#### Instructions for the task:
Restate the opening lines of the material below word for word, stopping after the line that contains "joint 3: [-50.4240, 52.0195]".

═══ Supplied information ═══

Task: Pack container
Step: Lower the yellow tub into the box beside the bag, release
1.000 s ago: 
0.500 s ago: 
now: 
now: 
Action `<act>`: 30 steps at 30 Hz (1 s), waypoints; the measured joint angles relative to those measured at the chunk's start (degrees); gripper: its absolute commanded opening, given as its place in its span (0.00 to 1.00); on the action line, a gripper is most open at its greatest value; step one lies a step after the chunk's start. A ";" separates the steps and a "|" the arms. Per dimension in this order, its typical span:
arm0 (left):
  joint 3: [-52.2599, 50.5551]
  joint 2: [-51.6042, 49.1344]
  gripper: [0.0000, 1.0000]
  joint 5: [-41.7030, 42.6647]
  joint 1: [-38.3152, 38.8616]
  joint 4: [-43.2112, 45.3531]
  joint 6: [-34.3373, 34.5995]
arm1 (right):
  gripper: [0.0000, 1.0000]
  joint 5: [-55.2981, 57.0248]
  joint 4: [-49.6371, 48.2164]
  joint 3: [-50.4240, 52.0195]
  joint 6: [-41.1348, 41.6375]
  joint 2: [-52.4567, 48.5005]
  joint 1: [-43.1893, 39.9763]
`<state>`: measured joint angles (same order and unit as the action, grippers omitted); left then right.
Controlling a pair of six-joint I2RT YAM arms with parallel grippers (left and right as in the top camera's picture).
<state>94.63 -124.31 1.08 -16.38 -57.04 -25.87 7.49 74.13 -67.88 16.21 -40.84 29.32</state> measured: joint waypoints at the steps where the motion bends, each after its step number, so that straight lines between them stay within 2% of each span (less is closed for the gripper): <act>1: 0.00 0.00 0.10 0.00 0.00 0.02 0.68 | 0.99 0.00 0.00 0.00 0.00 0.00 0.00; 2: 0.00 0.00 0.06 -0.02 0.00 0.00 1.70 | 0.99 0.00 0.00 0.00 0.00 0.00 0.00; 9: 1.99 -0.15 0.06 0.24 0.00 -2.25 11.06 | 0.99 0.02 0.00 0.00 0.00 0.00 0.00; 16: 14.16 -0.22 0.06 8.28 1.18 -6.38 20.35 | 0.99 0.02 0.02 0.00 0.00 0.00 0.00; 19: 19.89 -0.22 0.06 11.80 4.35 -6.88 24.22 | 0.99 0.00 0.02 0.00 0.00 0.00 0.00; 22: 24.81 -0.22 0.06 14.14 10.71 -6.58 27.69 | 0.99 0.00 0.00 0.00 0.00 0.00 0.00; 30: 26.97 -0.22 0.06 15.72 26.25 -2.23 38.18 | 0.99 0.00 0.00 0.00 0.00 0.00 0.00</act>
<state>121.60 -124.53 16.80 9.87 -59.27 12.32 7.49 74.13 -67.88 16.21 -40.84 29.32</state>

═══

#### Solution:
Task: Pack container
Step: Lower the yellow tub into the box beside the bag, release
1.000 s ago: 
0.500 s ago: 
now: 
now: 
Action `<act>`: 30 steps at 30 Hz (1 s), waypoints; the measured joint angles relative to those measured at the chunk's start (degrees); gripper: its absolute commanded opening, given as its place in its span (0.00 to 1.00); on the action line, a gripper is most open at its greatest value; step one lies a step after the chunk's start. A ";" separates the steps and a "|" the arms. Per dimension in this order, its typical span:
arm0 (left):
  joint 3: [-52.2599, 50.5551]
  joint 2: [-51.6042, 49.1344]
  gripper: [0.0000, 1.0000]
  joint 5: [-41.7030, 42.6647]
  joint 1: [-38.3152, 38.8616]
  joint 4: [-43.2112, 45.3531]
  joint 6: [-34.3373, 34.5995]
arm1 (right):
  gripper: [0.0000, 1.0000]
  joint 5: [-55.2981, 57.0248]
  joint 4: [-49.6371, 48.2164]
  joint 3: [-50.4240, 52.0195]

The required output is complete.